= TASK BRIEF =
Some entries follow. Reproduce exactly the lines starting at the one with "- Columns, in" and stopping after the one with "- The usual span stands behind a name".

= DATA FOR THE TASK =
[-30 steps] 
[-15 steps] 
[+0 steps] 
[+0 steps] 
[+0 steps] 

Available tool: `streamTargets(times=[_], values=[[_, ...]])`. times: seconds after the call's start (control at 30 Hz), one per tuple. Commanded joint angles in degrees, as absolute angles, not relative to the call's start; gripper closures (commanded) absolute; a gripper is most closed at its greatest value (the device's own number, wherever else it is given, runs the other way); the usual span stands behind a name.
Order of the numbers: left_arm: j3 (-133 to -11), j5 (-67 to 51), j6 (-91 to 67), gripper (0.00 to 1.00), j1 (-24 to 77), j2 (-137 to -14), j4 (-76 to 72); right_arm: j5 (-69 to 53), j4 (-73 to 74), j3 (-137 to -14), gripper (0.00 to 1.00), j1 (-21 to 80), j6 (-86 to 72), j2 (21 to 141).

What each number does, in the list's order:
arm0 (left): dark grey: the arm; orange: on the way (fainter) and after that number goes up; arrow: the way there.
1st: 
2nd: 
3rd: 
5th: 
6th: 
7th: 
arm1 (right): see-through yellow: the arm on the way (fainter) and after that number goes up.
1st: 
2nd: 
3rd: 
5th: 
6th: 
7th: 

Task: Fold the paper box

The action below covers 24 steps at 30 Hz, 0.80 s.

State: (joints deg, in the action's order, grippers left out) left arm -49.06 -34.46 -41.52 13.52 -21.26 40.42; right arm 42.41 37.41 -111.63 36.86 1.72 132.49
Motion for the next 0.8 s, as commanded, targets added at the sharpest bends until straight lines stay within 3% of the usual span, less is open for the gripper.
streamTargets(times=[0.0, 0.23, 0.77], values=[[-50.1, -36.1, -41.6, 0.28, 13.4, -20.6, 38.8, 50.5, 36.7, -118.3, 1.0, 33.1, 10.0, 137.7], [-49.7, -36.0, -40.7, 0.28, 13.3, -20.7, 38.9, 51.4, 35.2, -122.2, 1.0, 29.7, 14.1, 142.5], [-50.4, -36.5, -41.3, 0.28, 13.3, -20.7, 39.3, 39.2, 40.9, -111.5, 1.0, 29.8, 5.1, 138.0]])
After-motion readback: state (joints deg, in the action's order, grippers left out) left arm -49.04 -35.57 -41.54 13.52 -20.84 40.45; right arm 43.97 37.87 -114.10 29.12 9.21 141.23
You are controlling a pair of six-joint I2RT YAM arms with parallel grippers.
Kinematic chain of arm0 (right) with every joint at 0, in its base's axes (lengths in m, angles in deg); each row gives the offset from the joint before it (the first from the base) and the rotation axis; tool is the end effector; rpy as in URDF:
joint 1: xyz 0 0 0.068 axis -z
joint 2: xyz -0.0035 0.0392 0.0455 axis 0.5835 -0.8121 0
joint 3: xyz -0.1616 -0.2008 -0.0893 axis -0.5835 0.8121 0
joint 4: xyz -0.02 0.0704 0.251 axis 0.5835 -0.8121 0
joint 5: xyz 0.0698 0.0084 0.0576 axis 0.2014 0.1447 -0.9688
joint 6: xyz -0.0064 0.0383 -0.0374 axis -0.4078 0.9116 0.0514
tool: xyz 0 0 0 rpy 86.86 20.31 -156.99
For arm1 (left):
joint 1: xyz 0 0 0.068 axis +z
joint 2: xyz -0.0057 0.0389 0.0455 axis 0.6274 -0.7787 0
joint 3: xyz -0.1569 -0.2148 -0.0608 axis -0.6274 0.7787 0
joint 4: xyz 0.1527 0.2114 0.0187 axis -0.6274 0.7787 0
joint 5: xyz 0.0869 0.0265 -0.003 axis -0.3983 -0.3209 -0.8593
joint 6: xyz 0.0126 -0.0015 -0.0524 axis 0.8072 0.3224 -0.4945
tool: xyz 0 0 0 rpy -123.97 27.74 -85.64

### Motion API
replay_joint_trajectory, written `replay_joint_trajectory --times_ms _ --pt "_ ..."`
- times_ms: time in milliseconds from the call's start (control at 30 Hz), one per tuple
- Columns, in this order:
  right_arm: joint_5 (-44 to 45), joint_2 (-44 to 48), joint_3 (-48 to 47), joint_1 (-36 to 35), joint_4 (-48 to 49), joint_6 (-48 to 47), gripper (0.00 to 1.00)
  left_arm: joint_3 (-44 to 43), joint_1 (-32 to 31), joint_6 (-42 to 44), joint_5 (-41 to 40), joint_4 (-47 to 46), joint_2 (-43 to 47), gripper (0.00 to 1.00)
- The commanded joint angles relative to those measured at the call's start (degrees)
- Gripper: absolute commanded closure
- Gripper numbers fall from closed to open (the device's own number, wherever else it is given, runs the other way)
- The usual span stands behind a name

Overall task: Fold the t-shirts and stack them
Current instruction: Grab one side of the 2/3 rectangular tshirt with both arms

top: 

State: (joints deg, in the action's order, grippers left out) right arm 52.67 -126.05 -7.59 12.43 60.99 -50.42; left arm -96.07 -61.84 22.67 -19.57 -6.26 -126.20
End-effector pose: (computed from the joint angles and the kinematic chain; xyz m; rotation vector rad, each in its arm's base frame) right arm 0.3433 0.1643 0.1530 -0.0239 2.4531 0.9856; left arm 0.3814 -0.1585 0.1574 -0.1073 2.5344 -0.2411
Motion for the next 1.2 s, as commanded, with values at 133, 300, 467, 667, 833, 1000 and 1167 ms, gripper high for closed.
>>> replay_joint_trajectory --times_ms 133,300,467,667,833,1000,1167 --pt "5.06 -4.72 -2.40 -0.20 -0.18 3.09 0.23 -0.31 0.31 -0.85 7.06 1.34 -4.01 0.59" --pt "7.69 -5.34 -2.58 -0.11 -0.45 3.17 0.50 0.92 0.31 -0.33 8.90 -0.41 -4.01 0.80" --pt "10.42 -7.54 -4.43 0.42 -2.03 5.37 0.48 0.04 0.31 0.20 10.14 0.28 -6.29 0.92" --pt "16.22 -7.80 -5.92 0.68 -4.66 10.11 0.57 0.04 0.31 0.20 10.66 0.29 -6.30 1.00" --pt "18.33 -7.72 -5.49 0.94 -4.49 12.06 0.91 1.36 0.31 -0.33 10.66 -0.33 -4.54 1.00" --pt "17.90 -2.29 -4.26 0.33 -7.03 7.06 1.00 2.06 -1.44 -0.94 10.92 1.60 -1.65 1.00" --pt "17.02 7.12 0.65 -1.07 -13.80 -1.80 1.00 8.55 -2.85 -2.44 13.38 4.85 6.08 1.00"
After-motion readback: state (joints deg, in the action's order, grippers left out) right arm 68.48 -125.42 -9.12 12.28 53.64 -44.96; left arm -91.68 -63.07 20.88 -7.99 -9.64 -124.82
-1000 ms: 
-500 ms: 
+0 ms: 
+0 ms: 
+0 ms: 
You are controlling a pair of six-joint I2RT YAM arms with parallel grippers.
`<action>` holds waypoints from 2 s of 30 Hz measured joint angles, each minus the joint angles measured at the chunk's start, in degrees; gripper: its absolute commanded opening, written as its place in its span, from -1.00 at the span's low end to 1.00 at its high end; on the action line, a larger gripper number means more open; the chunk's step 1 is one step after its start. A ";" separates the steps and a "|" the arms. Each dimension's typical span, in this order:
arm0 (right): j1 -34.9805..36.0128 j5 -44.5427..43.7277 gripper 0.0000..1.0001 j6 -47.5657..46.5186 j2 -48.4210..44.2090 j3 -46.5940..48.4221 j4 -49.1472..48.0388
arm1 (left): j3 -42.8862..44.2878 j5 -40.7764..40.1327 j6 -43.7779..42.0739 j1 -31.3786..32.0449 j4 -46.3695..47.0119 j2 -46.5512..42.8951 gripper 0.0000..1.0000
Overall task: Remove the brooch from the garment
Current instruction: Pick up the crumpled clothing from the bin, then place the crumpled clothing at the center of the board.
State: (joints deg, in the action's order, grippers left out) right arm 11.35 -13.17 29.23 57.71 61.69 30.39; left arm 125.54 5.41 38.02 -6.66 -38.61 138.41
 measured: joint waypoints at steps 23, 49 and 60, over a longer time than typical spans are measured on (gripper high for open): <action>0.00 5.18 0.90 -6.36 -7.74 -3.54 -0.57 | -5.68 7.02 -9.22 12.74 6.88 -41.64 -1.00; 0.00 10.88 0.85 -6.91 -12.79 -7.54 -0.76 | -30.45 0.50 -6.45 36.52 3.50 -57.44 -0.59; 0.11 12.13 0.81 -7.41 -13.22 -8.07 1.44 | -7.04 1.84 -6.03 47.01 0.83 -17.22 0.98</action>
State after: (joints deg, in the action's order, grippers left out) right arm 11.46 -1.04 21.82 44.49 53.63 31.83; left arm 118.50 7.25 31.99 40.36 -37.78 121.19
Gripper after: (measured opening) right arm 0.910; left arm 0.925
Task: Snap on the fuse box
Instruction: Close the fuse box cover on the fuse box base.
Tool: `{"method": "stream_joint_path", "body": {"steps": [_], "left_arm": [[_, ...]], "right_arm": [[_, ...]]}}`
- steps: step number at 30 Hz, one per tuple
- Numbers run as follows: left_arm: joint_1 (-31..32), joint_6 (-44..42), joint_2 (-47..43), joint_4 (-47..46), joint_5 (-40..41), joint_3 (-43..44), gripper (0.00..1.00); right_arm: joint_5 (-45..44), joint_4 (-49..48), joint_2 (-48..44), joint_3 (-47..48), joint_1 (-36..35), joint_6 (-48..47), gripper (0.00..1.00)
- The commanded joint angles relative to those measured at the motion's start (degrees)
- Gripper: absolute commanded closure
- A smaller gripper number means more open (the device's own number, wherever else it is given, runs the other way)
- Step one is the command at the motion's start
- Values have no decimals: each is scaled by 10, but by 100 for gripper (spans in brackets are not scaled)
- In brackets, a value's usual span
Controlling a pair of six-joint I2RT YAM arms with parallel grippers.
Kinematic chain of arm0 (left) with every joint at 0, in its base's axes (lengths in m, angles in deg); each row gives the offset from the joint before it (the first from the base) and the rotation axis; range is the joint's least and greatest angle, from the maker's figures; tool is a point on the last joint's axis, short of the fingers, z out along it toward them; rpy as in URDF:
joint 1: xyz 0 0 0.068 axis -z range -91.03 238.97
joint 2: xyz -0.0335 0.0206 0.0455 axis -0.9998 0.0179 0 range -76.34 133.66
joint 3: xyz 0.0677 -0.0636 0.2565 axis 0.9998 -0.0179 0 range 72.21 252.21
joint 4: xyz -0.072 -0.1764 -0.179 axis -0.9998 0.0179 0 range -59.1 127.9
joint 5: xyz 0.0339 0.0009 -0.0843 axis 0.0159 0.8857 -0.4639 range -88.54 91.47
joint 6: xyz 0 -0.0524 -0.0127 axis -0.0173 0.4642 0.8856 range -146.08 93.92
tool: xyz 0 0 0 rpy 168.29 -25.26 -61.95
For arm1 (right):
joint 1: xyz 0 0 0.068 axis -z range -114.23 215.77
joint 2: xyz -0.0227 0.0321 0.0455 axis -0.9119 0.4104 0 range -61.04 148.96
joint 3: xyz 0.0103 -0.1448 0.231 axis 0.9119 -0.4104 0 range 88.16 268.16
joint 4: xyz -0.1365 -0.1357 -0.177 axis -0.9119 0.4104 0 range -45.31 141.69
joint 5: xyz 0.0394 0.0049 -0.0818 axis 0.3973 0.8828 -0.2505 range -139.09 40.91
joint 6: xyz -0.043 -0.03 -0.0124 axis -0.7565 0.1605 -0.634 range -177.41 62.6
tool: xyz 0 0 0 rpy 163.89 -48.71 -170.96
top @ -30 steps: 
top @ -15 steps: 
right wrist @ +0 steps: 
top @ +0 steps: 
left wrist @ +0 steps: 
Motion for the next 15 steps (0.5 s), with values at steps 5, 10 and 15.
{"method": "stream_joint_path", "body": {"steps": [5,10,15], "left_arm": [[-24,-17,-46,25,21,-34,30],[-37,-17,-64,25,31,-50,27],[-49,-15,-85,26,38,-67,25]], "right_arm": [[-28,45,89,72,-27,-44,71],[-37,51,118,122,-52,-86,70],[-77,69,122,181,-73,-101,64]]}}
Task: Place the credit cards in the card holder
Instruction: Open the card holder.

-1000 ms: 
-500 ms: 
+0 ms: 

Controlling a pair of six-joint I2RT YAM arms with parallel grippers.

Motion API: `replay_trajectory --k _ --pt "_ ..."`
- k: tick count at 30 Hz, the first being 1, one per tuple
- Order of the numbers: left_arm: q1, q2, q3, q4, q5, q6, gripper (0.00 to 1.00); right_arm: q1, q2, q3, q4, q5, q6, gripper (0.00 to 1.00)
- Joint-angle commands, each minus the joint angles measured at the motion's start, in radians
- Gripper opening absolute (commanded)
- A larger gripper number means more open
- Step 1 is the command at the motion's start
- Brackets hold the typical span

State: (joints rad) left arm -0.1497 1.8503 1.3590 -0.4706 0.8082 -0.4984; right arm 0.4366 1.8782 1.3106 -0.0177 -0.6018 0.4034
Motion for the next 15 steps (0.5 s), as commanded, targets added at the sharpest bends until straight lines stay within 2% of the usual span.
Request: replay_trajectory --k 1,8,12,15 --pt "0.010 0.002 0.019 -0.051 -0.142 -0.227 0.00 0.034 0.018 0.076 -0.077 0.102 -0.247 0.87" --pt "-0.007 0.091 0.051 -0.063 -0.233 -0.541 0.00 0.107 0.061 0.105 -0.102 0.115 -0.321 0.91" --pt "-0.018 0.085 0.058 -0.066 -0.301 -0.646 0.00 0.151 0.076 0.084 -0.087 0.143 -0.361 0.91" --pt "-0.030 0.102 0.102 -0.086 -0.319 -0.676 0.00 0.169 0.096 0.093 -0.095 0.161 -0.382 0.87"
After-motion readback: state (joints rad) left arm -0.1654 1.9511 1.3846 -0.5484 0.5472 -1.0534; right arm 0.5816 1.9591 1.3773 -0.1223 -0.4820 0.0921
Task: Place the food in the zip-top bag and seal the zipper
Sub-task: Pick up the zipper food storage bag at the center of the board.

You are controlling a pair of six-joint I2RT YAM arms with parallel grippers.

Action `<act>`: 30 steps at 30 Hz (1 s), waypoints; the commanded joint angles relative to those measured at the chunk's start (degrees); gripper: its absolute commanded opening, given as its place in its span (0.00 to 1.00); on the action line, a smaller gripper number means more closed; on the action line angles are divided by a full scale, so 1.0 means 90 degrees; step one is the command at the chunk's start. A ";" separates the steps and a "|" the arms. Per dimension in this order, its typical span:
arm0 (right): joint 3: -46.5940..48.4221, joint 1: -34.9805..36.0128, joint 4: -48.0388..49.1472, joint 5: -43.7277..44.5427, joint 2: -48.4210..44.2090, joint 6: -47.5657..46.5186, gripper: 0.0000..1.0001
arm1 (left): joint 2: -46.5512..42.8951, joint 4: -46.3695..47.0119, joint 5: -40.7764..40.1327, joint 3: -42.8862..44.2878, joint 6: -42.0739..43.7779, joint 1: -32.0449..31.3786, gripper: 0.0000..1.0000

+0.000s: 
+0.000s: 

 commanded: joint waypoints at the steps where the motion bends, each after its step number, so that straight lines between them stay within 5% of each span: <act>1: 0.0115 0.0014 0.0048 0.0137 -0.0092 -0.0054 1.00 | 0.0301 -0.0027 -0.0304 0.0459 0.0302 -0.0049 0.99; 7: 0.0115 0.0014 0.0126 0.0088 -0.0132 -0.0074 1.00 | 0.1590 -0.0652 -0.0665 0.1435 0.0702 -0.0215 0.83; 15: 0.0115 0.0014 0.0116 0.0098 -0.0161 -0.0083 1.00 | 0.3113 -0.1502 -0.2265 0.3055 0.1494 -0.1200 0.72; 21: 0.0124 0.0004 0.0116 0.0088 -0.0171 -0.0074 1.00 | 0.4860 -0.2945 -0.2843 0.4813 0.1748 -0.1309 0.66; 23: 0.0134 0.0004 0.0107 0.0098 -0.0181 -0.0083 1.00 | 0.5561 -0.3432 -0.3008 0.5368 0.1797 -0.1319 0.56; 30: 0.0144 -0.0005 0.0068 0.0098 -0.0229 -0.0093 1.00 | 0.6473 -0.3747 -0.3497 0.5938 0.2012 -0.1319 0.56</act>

= ANSWER BELOW =
- Columns, in this order:
  right_arm: joint_5 (-44 to 45), joint_2 (-44 to 48), joint_3 (-48 to 47), joint_1 (-36 to 35), joint_4 (-48 to 49), joint_6 (-48 to 47), gripper (0.00 to 1.00)
  left_arm: joint_3 (-44 to 43), joint_1 (-32 to 31), joint_6 (-42 to 44), joint_5 (-41 to 40), joint_4 (-47 to 46), joint_2 (-43 to 47), gripper (0.00 to 1.00)
- The commanded joint angles relative to those measured at the call's start (degrees)
- Gripper: absolute commanded closure
- Gripper numbers fall from closed to open (the device's own number, wherever else it is given, runs the other way)
- The usual span stands behind a name

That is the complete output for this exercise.